New Distribution Support
ScyllaDB Enterprise packages are newly available for:
- Debian 9
- Ubuntu 18.04
ScyllaDB Enterprise for:
- Ubuntu 14
- Debian 8
Note that ScyllaDB Enterprise 2019.1 is not supported Ubuntu 14 and Debian 8. If you are using Ubuntu 14, or Debian 8 please contact ScyllaDB support for help to upgrade to a later OS release.

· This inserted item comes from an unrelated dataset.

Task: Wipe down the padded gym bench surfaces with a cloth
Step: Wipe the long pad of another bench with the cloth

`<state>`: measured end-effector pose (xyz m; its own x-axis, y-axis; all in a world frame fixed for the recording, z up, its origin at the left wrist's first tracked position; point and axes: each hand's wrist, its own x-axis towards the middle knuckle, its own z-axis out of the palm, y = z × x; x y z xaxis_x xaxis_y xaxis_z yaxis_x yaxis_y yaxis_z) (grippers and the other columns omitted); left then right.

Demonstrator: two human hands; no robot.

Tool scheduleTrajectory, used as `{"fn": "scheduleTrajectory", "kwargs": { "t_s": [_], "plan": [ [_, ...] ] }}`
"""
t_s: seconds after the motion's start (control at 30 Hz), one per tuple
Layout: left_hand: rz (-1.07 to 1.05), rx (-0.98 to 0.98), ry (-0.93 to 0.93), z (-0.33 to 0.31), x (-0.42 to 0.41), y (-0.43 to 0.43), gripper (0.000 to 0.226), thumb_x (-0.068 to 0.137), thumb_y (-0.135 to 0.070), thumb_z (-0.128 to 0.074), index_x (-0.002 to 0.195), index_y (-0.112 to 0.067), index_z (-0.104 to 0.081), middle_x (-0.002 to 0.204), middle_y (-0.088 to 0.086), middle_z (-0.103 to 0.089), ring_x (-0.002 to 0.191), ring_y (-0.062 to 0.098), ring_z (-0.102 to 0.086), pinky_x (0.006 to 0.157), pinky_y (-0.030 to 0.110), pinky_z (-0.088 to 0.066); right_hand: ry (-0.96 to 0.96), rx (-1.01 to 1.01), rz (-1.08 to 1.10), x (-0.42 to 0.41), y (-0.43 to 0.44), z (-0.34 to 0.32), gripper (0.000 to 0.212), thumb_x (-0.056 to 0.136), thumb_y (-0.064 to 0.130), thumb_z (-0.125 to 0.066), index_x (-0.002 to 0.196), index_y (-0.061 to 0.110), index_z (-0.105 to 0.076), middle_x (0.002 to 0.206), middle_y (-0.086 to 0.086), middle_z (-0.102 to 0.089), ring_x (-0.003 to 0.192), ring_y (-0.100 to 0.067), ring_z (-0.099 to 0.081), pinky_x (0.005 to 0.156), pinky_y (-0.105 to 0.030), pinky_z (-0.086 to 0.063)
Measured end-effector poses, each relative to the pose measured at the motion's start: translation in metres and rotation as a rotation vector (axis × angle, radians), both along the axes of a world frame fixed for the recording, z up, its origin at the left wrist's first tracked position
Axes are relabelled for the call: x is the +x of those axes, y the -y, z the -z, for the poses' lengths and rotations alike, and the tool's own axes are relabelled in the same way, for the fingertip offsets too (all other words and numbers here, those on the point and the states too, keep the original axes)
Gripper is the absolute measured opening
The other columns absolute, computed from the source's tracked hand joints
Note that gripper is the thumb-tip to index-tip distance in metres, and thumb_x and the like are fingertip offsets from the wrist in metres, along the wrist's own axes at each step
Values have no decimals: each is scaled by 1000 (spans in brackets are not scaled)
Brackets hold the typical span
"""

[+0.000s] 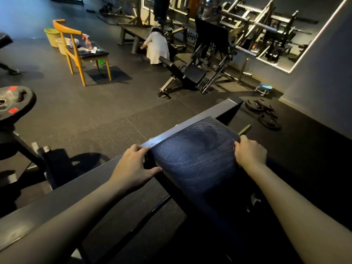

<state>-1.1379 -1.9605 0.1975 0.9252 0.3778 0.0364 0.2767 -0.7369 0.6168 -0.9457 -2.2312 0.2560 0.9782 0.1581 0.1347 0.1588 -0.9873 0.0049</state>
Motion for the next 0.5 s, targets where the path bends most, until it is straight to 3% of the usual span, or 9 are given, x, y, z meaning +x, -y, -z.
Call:
{"fn": "scheduleTrajectory", "kwargs": {
  "t_s": [0.1, 0.2, 0.27, 0.43, 0.5],
  "plan": [
    [69, 3, -22, -13, 7, 5, 96, 67, -72, -78, 143, -18, -55, 141, 4, -50, 133, 24, -45, 110, 35, -37, 19, 98, -89, -29, -40, 9, 24, 105, 35, -46, 116, 15, -54, 116, -16, -69, 106, -38, -66, 84, -42, -51],
    [164, 79, -160, -26, 20, 15, 145, 32, -106, -46, 149, -20, -47, 151, 3, -43, 140, 25, -39, 115, 39, -35, -110, 155, -478, -113, -71, 13, 20, 103, 37, -47, 106, 20, -56, 100, -7, -69, 89, -30, -67, 72, -35, -49],
    [208, 175, -216, -26, 29, 21, 167, 16, -115, -23, 155, -23, -37, 158, 2, -36, 145, 25, -32, 119, 43, -30, -82, 160, -618, -128, -46, 16, 20, 102, 41, -47, 103, 24, -58, 94, -2, -69, 82, -27, -68, 69, -39, -53],
    [211, 299, -256, -15, 35, 31, 172, 13, -115, -15, 161, -28, -23, 163, 2, -25, 150, 25, -20, 123, 45, -21, 27, -50, -40, -4, 52, 8, 25, 105, 39, -45, 113, 18, -56, 112, -16, -70, 102, -38, -68, 80, -42, -51],
    [205, 295, -245, -13, 36, 30, 170, 15, -115, -19, 161, -28, -23, 163, 3, -26, 150, 27, -21, 123, 47, -22, 43, 3, 56, 22, 50, 5, 26, 105, 34, -46, 117, 13, -55, 117, -20, -68, 107, -41, -66, 86, -43, -50]
  ]
}}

Additional AWS EC2 instance type
ScyllaDB Enterprise 2019.1 AMI is optimized to work with AWS EC2 i3 instances, now including i3.metal #620
New features In 2019.1
ScyllaDB 2019.1 will include all the ScyllaDB Enterprise features of previous releases, including Auditing and In-Memory Tables, in addition, it will include the following, new, ScyllaDB Enterprise only features:
Workload Prioritization – Technology Preview
ScyllaDB Enterprise will enable its users to safely prioritize different workloads. For example, a user may balance real-time operational workloads with big-data analytical workloads within a single database cluster. Online Transaction Processing (OLTP) and Online Analytical Processing (OLAP) have very different data access patterns and characteristics. OLTP involves many small and varied transactions, including mixed writes, updates, and reads, with a high sensitivity to latency. In contrast, OLAP emphasizes the throughput of broad scans across datasets. By introducing capabilities that isolate workloads, ScyllaDB Enterprise will uniquely support simultaneous OLTP and OLAP workloads without sacrificing latency or throughput. Note that workload prioritization can be used to differentiate between any two or more different workloads (for example, different OLTP workloads with different priorities or SLAs).

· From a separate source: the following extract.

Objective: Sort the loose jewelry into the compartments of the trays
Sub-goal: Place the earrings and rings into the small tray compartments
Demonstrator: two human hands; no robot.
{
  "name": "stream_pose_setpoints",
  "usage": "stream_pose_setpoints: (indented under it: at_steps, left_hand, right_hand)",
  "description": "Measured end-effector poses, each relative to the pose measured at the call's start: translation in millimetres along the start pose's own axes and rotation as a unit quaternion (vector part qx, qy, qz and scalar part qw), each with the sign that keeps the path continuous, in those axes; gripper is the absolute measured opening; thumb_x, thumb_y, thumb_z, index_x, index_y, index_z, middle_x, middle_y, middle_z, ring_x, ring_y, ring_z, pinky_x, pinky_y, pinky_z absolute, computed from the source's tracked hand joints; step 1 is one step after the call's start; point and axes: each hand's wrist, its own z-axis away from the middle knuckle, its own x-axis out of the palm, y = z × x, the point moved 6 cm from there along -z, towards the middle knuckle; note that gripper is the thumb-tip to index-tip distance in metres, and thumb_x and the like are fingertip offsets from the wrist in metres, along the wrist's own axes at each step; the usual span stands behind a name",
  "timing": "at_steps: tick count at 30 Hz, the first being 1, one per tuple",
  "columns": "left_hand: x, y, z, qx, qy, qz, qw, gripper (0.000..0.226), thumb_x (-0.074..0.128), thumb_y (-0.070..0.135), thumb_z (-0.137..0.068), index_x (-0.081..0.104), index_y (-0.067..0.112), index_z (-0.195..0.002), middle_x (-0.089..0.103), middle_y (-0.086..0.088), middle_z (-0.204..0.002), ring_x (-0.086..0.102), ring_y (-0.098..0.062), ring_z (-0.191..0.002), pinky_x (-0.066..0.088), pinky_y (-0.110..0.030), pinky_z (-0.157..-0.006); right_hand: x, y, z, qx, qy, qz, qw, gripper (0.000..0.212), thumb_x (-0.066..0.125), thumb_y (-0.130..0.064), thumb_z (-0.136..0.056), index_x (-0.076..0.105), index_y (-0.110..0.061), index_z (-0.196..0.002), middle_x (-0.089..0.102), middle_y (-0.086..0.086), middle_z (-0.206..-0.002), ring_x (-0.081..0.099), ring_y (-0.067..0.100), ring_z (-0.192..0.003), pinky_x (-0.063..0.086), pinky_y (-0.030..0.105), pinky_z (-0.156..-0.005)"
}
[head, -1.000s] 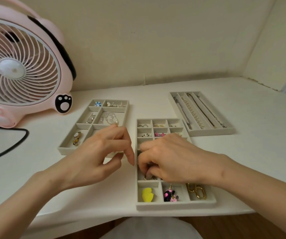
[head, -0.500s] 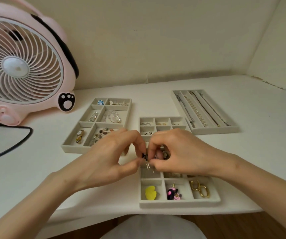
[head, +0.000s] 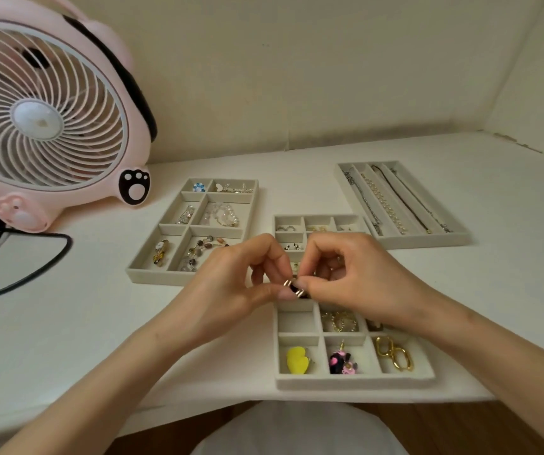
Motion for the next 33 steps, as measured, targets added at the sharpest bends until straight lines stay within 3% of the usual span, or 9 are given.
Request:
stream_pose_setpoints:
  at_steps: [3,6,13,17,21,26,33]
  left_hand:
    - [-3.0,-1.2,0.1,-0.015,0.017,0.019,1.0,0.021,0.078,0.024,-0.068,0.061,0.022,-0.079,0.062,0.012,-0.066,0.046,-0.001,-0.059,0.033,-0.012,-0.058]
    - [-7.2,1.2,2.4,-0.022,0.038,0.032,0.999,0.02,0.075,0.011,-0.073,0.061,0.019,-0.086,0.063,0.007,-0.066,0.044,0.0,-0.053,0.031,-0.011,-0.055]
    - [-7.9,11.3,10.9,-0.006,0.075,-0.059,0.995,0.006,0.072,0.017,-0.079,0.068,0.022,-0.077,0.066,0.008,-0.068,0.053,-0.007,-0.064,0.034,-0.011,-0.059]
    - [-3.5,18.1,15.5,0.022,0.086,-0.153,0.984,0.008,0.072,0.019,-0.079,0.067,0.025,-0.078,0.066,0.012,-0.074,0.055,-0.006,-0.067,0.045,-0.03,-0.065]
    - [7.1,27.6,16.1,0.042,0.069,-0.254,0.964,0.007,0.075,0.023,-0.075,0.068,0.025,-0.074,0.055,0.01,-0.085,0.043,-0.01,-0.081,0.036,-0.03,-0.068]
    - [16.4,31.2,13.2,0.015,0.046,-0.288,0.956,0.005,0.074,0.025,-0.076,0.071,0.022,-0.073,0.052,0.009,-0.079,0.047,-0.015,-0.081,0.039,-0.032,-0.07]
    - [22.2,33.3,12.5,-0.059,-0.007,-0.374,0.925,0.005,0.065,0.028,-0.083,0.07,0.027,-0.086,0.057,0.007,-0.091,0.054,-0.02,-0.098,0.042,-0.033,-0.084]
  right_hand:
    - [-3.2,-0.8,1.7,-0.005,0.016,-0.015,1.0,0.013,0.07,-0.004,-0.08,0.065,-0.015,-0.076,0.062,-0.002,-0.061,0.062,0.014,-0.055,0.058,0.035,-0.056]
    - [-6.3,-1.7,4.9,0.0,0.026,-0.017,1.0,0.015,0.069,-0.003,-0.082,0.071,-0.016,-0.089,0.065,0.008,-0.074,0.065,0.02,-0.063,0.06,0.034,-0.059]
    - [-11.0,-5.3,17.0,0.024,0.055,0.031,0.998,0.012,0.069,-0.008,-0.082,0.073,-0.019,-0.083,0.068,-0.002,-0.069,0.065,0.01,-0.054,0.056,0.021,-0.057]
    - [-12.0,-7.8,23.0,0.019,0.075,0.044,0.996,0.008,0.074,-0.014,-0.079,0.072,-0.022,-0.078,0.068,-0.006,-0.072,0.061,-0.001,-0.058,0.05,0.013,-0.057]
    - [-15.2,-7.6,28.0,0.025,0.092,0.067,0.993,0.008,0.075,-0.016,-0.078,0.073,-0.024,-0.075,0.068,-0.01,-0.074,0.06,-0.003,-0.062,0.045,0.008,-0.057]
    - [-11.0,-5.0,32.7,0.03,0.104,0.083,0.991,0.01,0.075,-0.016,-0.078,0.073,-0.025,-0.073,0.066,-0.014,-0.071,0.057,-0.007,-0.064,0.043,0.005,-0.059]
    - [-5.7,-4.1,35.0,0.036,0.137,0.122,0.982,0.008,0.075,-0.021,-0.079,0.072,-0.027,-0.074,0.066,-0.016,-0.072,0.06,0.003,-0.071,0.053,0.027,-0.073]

Technology Preview features are product innovations that require real-world field use, customer validation, and feedback to ensure their functionality, quality and performance meet customer expectations. Your feedback will help influence their development and maturation. We caution users against enabling them in a production environment without significant internal testing and validation for their use case and workload.
- Workload Prioritization documentation
- For more on this feature see OLAP or OLTP? Why Not Both? Session by Glauber Costa from ScyllaDB Summit 2018.
- We will soon share benchmarks demonstrating Workload Prioritization in action for different realistic use cases.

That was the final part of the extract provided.